La Chiesa di Roma ha attraversato intimamente tutte le esperienze della storicità europea con una continuità senza pari: l’esperienza originaria della vita di Cristo e la dimensione implicita in essa della storicità ebraica; l’assunzione della molteplice e decisiva esperienza greca; l’hereditas et dignitas romana; l’esperienza da cui è nata la stessa Europa così come l’abbiamo conosciuta nella storia, e cioè l’osmosi dell’elemento germanico, slavo e latino; il Medioevo europeo; l’Umanesimo italiano e il suo Rinascimento nonché la nuova proiezione globale dettata dalle nuove scoperte geografiche. È stato appunto con l’avvento della modernità scientifica e filosofica che la Chiesa di Roma subisce un arresto qualitativamente diverso da ogni altro subito in precedenza. È allora che accade la sua lacerazione interno-scismatica occidentale la quale è intimamente figlia della modernità e del suo nichilismo allora inizialmente agente su tutti i piani e a tutti i livelli della coscienza e subcoscienza europea. Ha attraversato la Rivoluzione francese, quint’essenzialmente nichilistica in nome di un astrattismo giuridico e un culto della ragione che ha visto nella Chiesa cattolica romana il nemico per eccellenza da annientare; le grandi ideologie della storia europea ottocentesca e novecentesca di matrice germanico-hegeliana da cui discendono il materialismo storico marxiano generante il comunismo ed anche il nazionalsocialismo, il quale ha intercettato in forme inquietanti e neopagane il positivismo scientifico del nichilismo e l’organicismo politico-corporativo hegeliano integrato con il volontarismo alla potenza nietzschiano.

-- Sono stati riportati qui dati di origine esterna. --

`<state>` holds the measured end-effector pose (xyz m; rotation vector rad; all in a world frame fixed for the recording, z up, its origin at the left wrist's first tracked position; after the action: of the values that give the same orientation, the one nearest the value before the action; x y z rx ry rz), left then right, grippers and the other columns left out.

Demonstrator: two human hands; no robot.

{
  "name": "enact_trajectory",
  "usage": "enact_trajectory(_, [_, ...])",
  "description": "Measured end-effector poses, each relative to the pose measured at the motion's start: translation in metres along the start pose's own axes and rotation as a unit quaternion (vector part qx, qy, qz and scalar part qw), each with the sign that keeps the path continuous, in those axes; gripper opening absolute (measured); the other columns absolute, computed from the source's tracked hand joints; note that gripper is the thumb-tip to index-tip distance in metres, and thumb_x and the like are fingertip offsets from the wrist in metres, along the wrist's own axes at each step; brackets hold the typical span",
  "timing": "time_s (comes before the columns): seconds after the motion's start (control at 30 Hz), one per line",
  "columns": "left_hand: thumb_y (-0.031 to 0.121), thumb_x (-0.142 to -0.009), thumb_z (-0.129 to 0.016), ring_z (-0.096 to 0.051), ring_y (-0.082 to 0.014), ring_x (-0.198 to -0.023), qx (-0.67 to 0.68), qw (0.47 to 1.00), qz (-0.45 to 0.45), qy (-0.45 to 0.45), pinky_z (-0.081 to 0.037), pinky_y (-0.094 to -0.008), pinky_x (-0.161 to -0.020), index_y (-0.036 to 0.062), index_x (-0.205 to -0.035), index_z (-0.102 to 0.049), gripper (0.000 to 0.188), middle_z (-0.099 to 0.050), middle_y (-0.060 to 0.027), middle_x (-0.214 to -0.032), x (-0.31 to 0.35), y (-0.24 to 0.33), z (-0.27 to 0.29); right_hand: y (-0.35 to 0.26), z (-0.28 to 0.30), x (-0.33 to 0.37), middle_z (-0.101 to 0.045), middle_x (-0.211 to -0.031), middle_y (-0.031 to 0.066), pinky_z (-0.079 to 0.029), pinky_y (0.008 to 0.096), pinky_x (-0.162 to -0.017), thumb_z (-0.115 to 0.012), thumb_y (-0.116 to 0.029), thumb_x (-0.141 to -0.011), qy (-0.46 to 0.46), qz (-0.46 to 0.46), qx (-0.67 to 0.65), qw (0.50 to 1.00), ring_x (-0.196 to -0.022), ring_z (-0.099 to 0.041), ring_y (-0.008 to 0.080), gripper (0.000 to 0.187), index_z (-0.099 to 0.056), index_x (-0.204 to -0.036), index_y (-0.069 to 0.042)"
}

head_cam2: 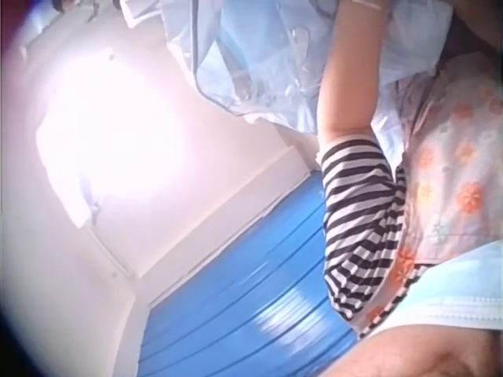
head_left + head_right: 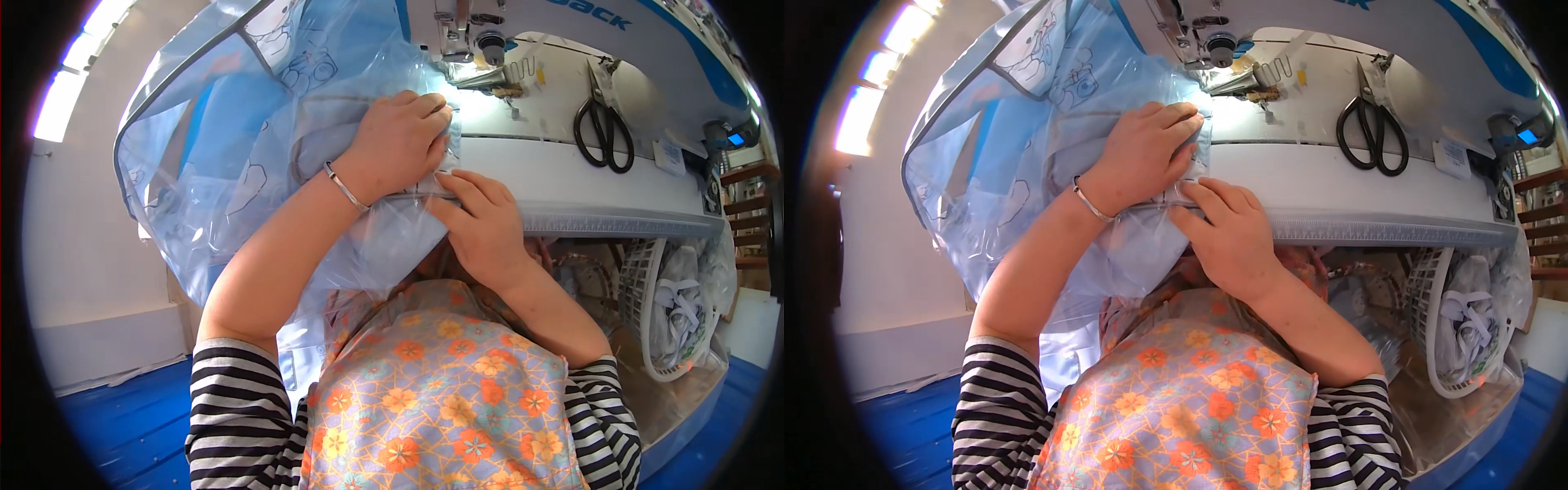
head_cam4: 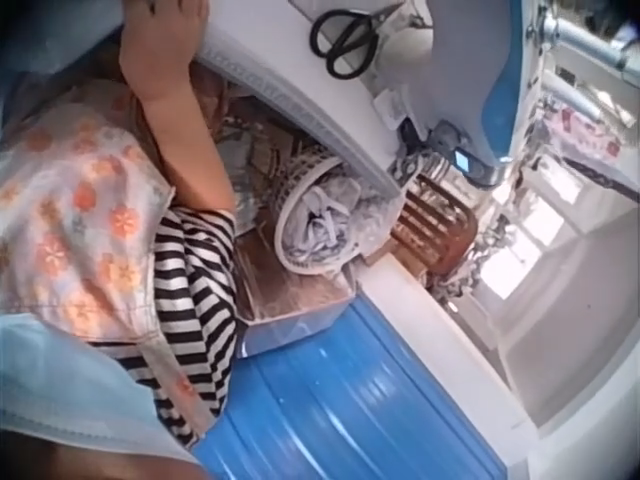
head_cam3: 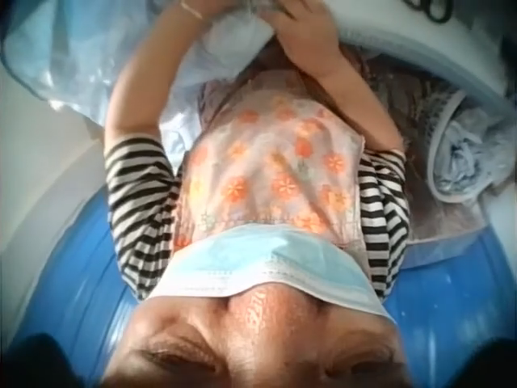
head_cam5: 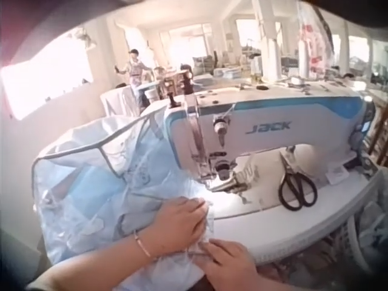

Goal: Sewing and assembling light blue fabric storage bags with transparent plastic windows using an industrial sewing machine.

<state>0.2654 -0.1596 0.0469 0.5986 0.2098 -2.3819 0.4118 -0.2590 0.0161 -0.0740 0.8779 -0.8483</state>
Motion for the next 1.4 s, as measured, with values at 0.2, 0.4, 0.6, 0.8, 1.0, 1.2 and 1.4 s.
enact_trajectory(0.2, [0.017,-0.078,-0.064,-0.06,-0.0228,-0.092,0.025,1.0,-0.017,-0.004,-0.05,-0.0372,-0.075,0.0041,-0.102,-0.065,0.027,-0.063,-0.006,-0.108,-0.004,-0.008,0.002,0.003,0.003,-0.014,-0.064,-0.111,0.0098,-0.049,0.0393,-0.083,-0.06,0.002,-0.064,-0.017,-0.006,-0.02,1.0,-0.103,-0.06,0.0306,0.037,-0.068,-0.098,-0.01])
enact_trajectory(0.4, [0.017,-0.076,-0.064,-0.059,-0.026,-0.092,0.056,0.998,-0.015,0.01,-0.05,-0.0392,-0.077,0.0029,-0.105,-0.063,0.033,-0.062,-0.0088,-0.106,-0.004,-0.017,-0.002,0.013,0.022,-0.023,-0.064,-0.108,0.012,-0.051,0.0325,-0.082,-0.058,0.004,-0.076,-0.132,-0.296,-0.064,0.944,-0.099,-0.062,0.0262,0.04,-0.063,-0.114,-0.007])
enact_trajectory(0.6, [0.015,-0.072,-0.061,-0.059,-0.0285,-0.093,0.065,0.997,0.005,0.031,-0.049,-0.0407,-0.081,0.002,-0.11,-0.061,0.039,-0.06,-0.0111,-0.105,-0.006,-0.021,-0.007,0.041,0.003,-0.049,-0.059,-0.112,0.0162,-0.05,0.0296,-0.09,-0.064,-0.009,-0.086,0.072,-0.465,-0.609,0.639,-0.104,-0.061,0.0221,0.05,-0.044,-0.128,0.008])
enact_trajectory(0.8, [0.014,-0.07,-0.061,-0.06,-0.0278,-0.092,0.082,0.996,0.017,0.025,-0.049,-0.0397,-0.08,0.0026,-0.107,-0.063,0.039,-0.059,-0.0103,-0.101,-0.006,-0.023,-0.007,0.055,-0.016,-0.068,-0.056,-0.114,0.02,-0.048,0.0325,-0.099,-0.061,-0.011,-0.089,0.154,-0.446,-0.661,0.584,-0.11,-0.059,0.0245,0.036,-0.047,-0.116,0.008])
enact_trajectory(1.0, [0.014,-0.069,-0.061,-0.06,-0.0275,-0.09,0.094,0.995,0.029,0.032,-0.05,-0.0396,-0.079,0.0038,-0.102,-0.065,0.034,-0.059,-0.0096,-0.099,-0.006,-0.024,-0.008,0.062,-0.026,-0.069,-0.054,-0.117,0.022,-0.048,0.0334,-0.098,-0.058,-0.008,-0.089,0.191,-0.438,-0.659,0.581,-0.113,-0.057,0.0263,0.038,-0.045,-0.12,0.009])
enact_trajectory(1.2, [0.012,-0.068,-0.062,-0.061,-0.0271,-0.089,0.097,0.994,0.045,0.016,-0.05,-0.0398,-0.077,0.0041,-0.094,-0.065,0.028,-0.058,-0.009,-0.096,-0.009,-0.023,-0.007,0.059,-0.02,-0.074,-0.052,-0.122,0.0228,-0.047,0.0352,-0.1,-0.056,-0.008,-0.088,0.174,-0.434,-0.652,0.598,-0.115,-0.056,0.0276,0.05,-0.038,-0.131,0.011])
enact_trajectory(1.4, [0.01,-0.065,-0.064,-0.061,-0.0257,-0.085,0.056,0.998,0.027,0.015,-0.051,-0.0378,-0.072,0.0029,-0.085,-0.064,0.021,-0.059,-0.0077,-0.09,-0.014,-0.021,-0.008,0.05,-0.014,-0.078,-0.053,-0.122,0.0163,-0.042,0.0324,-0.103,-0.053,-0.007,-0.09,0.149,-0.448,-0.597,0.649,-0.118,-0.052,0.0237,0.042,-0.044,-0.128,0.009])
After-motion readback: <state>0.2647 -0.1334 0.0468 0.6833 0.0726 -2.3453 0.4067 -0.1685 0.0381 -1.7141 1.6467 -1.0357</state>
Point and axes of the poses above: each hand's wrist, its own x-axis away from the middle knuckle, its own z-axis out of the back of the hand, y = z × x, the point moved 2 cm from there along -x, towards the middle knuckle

Entrambi gli ideologismi continentali non hanno non potuto intravedere nella Chiesa Cattolica un nemico pericoloso per la loro effettiva praticabilità politica. Infine il «democraticismo proprietario», in origine economico-commerciale (XVII- metà XIX) poi capitalistico industriale ( seconda metà XIX – 3/4 XX) e infine digital-finanziario (ultimo quarto XX – ?) di stampo anglosassone, il quale in nome del nichilismo assoggetta a sé la Chiesa Cattolica dandole una patina di libertà purché si limiti a vivere la sua missione spirituale in termini esclusivamente privati, ossia assoggettati di fatto al potere egemonico culturale del nichilismo, funzionale ad esso poiché costretta a riconoscerne i dogmi.

Non si vuole certo affermare che la Chiesa di Roma debba assumere il «Potere»; non siamo degli sprovveduti privi del senso effettivo delle realtà storiche. Affermiamo solo e in modo deciso che un futuro possibile per la comunità europea non può non passare attraverso la valorizzazione concreta di ciò che è stata ed è l’esperienza storica della cattolicesimo romano in quanto risorsa preziosa a cui attingere in forme nuove, appropriate alle nuove incombenze dettate dal riflusso storico in atto.